Task objective: Each line in the listing below that contains "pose" should be returned.

"""

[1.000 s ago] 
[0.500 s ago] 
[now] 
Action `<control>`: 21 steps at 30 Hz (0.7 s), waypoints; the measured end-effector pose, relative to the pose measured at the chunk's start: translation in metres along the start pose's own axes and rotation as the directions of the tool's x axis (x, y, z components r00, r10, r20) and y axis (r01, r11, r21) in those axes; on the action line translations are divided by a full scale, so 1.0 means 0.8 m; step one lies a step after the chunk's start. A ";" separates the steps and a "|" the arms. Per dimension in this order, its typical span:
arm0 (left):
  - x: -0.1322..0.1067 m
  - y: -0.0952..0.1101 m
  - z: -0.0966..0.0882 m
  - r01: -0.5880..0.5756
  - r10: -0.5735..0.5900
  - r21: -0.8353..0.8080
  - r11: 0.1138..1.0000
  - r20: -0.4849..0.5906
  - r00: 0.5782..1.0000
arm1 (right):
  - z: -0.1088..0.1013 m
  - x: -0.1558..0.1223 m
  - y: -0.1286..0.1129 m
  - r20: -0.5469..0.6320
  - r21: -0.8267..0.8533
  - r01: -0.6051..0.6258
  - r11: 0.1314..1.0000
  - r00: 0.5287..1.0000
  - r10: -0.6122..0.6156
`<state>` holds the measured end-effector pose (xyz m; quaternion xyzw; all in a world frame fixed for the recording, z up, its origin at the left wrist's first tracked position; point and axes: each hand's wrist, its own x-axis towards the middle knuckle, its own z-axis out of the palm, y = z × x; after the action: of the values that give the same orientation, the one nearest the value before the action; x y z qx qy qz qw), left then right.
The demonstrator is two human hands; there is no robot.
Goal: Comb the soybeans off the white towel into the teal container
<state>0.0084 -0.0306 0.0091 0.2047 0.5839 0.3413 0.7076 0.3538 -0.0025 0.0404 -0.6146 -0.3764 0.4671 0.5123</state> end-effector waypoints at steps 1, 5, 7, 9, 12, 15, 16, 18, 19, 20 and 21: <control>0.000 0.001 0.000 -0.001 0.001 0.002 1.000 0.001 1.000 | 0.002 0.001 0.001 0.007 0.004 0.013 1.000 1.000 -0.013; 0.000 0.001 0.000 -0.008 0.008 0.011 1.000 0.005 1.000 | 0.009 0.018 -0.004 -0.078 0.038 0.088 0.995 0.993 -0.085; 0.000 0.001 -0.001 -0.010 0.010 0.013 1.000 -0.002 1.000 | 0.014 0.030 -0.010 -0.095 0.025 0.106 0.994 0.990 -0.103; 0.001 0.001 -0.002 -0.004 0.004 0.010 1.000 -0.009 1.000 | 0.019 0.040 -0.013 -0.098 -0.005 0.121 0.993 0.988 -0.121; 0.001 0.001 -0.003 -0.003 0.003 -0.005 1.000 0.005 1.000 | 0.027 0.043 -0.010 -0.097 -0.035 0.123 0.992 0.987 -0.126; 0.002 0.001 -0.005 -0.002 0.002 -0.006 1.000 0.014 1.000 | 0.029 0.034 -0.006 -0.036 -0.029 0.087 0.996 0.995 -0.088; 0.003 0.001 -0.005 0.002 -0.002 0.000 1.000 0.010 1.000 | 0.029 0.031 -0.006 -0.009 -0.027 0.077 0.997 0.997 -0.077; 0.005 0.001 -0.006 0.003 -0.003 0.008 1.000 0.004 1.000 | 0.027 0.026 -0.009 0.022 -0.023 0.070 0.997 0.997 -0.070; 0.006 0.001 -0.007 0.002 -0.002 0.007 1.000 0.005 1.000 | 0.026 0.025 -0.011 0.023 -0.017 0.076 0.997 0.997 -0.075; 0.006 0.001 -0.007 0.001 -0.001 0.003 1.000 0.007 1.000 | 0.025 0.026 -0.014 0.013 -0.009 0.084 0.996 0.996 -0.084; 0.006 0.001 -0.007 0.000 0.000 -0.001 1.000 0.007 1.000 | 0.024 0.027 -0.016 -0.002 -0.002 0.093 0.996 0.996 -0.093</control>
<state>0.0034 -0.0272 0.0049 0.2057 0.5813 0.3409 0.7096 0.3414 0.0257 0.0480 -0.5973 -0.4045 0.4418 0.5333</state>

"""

Output for this exercise:
Action `<control>`: 21 steps at 30 Hz (0.7 s), waypoints; the measured end-effector pose, relative to the pose measured at the chunk's start: translation in metres along the start pose's own axes and rotation as the directions of the tool's x axis (x, y, z components r00, r10, r20) and y axis (r01, r11, r21) in those axes; on the action line translations are divided by a full scale, so 1.0 means 0.8 m; step one lies a step after the chunk's start. A ";" separates the steps and a "|" the arms. Per dimension in this order, its typical span:
`<state>` holds the measured end-effector pose (xyz m; quaternion xyzw; all in a world frame fixed for the recording, z up, its origin at the left wrist's first tracked position; point and axes: each hand's wrist, its own x-axis towards the middle knuckle, its own z-axis out of the palm, y = z × x; after the action: of the values that give the same orientation, the one nearest the value before the action; x y z qx qy qz qw), left then right.

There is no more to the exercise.